I'm thinking about how you can modify Bellman Ford a bit to calculate the minimum weight cycle in an undirected graph with positive weights. Note that the constraint is that the algorithm must run in $O(VE^2)$ times, and Bellman Ford runs $O(VE)$ time so we are looking at a modification that runs $O(E)$

My approach is first make a directed graph by doubling the edges in both directions, then run Bellman Ford to come up with the shortest path, then compute the strongly connected components in this graph. After you have a tree of strongly connected components, calculate the weights around the perimeter of the SCC and then compare the weights. But I'm not sure how you could calculate SCC using Bellman Ford and this algorithm is going to take too long.

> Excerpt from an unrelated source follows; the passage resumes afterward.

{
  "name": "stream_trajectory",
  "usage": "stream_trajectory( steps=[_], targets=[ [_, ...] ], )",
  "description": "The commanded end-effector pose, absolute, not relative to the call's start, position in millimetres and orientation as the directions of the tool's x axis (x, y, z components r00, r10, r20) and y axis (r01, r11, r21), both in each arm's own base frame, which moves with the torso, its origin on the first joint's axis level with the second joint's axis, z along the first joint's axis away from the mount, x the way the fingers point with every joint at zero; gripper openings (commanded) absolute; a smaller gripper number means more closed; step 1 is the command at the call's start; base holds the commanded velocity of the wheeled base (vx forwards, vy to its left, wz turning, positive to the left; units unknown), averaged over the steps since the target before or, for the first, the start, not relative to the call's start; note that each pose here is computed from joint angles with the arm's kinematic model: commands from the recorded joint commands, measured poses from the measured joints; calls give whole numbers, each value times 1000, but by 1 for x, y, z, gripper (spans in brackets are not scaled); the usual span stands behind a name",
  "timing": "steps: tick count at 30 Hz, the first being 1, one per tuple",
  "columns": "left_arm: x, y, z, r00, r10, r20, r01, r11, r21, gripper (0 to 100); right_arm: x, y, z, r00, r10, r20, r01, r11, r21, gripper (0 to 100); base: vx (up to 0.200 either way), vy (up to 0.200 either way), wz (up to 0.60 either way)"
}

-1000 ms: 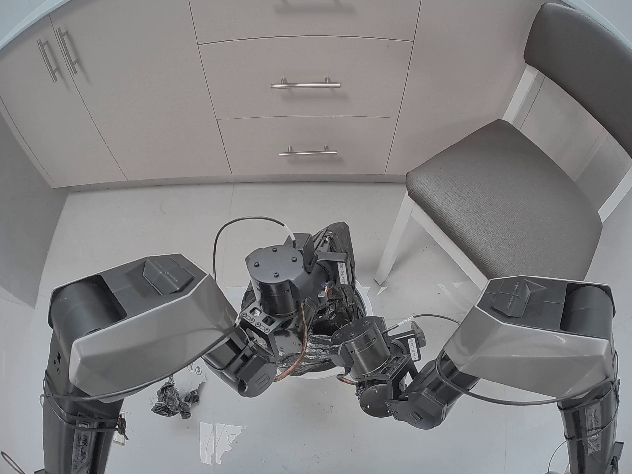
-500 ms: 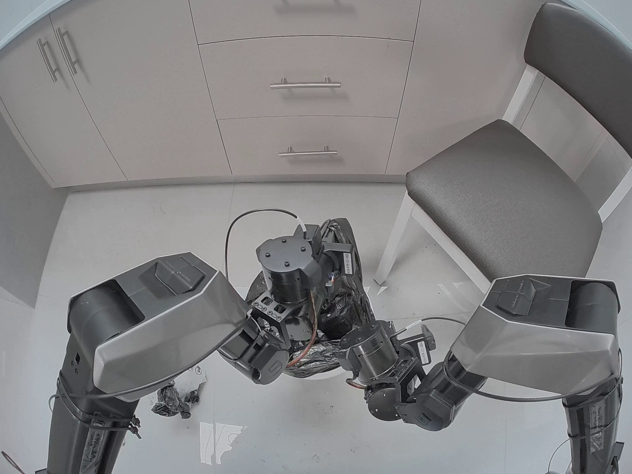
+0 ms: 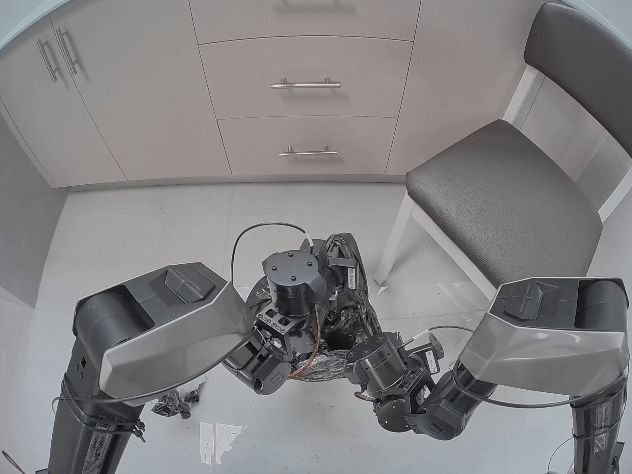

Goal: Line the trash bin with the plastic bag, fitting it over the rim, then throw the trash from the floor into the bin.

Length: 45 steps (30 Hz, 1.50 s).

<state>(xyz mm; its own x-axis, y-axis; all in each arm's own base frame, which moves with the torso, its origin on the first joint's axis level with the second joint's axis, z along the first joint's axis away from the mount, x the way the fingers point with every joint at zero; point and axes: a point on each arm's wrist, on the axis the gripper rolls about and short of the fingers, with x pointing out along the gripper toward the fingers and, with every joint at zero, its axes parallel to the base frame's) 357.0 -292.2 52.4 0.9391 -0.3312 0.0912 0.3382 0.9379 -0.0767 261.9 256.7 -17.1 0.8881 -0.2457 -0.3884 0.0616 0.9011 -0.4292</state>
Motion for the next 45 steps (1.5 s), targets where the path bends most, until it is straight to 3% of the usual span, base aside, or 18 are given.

Does anyone see an obvious solution?

Some hints for you, so you can solve your own exercise:

• If the graph has a negative-weight cycle, what is the proper answer? Can you detect this situation?

• If the minimum-weight cycle has positive weight (strictly greater than zero), how could you find it? If you knew the distance between every pair of vertices, could you use that to help you find the minimum-weight cycle in this case? Does that suggest an algorithm that could handle this case?

• If the minimum-weight cycle has zero weight, can you detect this fact? What could you do in this situation?